Commerzbank analysts say Singapore’s 2026 Budget boosts supply-side support, SME expansion, and equity market funding initiatives

    by VT Markets
    /
    Feb 14, 2026
    Singapore’s 2026 Budget outlines measures that focus on supply-side support, SME internationalisation, and capital market development. It includes new funding for the Equity Market Development Programme and the Anchor Fund. In FX markets, USD/SGD was little changed at 1.2630. The pair is close to a 10-year low of 1.2580. The Singapore dollar has outperformed most Asian peers this year. Year-to-date, SGD is up 1.8% against the US dollar. Within Asia, SGD is the second-best performing currency behind MYR (+4.0%), with THB up +1.9%. The Straits Times Index has reached record highs.
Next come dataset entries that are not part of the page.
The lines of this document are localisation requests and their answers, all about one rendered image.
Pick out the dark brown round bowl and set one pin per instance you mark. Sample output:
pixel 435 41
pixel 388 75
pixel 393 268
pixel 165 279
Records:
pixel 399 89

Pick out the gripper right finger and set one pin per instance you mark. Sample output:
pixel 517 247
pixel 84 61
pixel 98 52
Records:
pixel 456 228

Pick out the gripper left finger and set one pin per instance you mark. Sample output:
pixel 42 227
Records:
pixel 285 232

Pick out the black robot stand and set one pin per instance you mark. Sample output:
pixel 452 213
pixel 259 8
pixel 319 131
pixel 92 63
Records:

The article was produced using an Artificial Intelligence tool and reviewed by an editor. The 2026 Budget offers solid fundamental support for the Singapore dollar. It focuses on policies that improve competitiveness and attract capital. This supports the current trend of SGD strength, which has already made it one of Asia’s top performers this year. Overall, the rally appears well supported. With USD/SGD testing a key decade-low area near 1.2580, traders may want to prepare for a possible break lower. Options data shows rising demand for USD puts. This suggests the market expects more SGD strength in the near term. Strategies that benefit from a move toward the 1.24 level could do well. This setup is similar to mid-2025, when government efforts to attract tech investment were followed by a sharp drop in USD/SGD. The Monetary Authority of Singapore has often acted early, and a pro-growth budget may give it room to keep a strong-currency stance. Traders who were short SGD in 2025 may be hesitant to bet against this move again. Beyond FX, record highs in the Straits Times Index point to broader confidence. The index was supported by S$1.5 billion in foreign inflows last month alone. The budget’s targeted funding for capital market development could add to this momentum. Selling out-of-the-money put options on the index may be one way to collect premium while aligning with the positive sentiment. SGD implied volatility has been trending lower and recently hit a six-month low. Lower volatility, together with a favourable interest rate differential versus the US dollar, can make SGD attractive for carry trades. Traders may continue borrowing in USD to buy SGD to capture both the rate spread and potential FX gains.